## WORK TASK
What you return must be the complete listing, unchanged.
:::
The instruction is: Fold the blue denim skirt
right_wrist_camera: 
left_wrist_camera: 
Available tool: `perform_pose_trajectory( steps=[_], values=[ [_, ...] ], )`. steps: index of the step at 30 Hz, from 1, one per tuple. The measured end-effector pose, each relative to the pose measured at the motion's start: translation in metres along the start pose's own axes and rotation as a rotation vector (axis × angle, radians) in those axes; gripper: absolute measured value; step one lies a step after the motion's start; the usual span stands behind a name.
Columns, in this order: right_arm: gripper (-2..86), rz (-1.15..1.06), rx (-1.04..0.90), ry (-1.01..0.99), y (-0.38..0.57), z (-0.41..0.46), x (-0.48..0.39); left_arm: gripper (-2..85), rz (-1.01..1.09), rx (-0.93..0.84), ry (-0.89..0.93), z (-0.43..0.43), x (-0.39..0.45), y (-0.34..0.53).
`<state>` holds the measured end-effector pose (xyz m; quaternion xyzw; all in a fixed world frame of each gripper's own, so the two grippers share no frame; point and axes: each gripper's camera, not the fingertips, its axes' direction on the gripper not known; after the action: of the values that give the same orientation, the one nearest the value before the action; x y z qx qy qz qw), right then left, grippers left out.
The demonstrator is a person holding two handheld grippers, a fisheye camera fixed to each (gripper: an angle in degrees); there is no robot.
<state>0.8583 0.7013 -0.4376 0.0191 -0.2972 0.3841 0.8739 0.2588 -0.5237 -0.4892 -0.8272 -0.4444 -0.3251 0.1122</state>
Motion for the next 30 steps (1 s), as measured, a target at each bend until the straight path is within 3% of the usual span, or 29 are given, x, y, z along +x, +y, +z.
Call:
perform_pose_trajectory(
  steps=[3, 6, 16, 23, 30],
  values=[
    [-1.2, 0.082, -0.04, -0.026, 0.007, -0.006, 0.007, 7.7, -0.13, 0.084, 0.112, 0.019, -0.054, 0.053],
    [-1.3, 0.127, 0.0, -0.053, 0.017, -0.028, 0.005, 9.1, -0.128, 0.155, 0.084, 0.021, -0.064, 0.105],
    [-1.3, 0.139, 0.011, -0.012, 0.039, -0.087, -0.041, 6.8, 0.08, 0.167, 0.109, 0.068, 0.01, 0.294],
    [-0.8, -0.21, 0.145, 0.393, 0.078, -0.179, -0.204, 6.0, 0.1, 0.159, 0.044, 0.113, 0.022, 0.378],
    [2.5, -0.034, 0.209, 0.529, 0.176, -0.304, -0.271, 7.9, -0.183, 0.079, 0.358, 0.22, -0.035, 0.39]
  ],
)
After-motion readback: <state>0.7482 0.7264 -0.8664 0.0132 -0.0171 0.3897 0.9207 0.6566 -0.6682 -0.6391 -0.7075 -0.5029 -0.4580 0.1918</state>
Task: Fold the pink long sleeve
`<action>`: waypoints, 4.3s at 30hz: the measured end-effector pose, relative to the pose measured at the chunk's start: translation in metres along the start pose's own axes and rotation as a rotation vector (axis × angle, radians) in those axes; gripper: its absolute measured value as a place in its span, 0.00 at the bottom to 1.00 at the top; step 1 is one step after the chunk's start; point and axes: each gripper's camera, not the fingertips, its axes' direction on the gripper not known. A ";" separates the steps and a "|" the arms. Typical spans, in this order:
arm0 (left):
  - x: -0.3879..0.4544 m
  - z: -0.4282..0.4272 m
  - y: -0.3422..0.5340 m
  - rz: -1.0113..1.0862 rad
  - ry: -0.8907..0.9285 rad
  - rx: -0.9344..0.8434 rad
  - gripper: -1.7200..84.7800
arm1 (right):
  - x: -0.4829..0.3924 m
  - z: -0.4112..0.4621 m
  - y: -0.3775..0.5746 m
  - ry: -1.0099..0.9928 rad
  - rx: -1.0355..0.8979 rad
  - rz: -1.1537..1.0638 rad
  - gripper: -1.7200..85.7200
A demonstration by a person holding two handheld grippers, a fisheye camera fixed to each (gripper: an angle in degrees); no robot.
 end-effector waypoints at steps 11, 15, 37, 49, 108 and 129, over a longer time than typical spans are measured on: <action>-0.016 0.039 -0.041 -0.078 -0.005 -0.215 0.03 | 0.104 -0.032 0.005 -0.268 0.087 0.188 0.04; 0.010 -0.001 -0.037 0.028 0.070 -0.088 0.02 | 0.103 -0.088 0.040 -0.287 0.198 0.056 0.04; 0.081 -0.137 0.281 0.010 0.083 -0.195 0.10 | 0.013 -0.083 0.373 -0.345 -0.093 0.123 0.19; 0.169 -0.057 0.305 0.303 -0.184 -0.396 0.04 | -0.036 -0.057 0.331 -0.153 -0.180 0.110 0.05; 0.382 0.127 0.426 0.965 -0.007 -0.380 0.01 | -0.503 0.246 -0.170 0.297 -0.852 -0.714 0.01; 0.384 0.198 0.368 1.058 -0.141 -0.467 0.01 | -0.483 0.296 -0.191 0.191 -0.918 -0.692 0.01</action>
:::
## ANSWER BELOW
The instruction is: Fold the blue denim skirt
right_wrist_camera: 
left_wrist_camera: 
Available tool: `perform_pose_trajectory( steps=[_], values=[ [_, ...] ], )`. steps: index of the step at 30 Hz, from 1, one per tuple. The measured end-effector pose, each relative to the pose measured at the motion's start: translation in metres along the start pose's own axes and rotation as a rotation vector (axis × angle, radians) in those axes; gripper: absolute measured value; step one lies a step after the motion's start; the usual span stands behind a name.
Columns, in this order: right_arm: gripper (-2..86), rz (-1.15..1.06), rx (-1.04..0.90), ry (-1.01..0.99), y (-0.38..0.57), z (-0.41..0.46), x (-0.48..0.39); left_arm: gripper (-2..85), rz (-1.01..1.09), rx (-0.93..0.84), ry (-0.89..0.93), z (-0.43..0.43), x (-0.39..0.45), y (-0.34..0.53).
`<state>` holds the measured end-effector pose (xyz m; quaternion xyzw; all in a fixed world frame of each gripper's own, so the two grippers share no frame; point and axes: each gripper's camera, not the fingertips, its axes' direction on the gripper not known; after the action: of the values that give the same orientation, the one nearest the value before the action; x y z qx qy qz qw), right then left, grippers left out.
The demonstrator is a person holding two handheld grippers, a fisheye camera fixed to each (gripper: an angle in degrees); there is no robot.
<state>0.8583 0.7013 -0.4376 0.0191 -0.2972 0.3841 0.8739 0.2588 -0.5237 -0.4892 -0.8272 -0.4444 -0.3251 0.1122</state>
Motion for the next 30 steps (1 s), as measured, a target at each bend until the straight path is within 3% of the usual span, or 29 are given, x, y, z along +x, +y, +z.
Call:
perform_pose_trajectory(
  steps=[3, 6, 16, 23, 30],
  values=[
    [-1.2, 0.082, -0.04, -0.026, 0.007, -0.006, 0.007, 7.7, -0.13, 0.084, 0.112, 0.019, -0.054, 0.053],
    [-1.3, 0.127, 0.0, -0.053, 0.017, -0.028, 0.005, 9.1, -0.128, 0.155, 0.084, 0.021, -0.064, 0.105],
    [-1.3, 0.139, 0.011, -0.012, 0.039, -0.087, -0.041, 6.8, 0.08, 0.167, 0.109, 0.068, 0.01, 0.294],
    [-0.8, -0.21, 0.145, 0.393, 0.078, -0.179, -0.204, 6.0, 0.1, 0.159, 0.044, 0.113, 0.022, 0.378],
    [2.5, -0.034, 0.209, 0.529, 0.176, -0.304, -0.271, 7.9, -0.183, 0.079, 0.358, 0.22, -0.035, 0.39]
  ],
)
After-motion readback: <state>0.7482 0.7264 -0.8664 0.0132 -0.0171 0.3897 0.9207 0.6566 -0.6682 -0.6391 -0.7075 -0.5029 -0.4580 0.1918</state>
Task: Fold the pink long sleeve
`<action>`: waypoints, 4.3s at 30hz: the measured end-effector pose, relative to the pose measured at the chunk's start: translation in metres along the start pose's own axes and rotation as a rotation vector (axis × angle, radians) in those axes; gripper: its absolute measured value as a place in its span, 0.00 at the bottom to 1.00 at the top; step 1 is one step after the chunk's start; point and axes: each gripper's camera, not the fingertips, its axes' direction on the gripper not known. A ";" separates the steps and a "|" the arms. Typical spans, in this order:
arm0 (left):
  - x: -0.3879..0.4544 m
  - z: -0.4282..0.4272 m
  - y: -0.3422..0.5340 m
  - rz: -1.0113..1.0862 rad
  - ry: -0.8907..0.9285 rad
  - rx: -0.9344..0.8434 rad
  - gripper: -1.7200..84.7800
arm1 (right):
  - x: -0.4829..0.3924 m
  - z: -0.4112..0.4621 m
  - y: -0.3775..0.5746 m
  - ry: -1.0099..0.9928 rad
  - rx: -1.0355..0.8979 rad
  - rz: -1.1537..1.0638 rad
  - gripper: -1.7200..85.7200
A demonstration by a person holding two handheld grippers, a fisheye camera fixed to each (gripper: an angle in degrees); no robot.
 end-effector waypoints at steps 11, 15, 37, 49, 108 and 129, over a longer time than typical spans are measured on: <action>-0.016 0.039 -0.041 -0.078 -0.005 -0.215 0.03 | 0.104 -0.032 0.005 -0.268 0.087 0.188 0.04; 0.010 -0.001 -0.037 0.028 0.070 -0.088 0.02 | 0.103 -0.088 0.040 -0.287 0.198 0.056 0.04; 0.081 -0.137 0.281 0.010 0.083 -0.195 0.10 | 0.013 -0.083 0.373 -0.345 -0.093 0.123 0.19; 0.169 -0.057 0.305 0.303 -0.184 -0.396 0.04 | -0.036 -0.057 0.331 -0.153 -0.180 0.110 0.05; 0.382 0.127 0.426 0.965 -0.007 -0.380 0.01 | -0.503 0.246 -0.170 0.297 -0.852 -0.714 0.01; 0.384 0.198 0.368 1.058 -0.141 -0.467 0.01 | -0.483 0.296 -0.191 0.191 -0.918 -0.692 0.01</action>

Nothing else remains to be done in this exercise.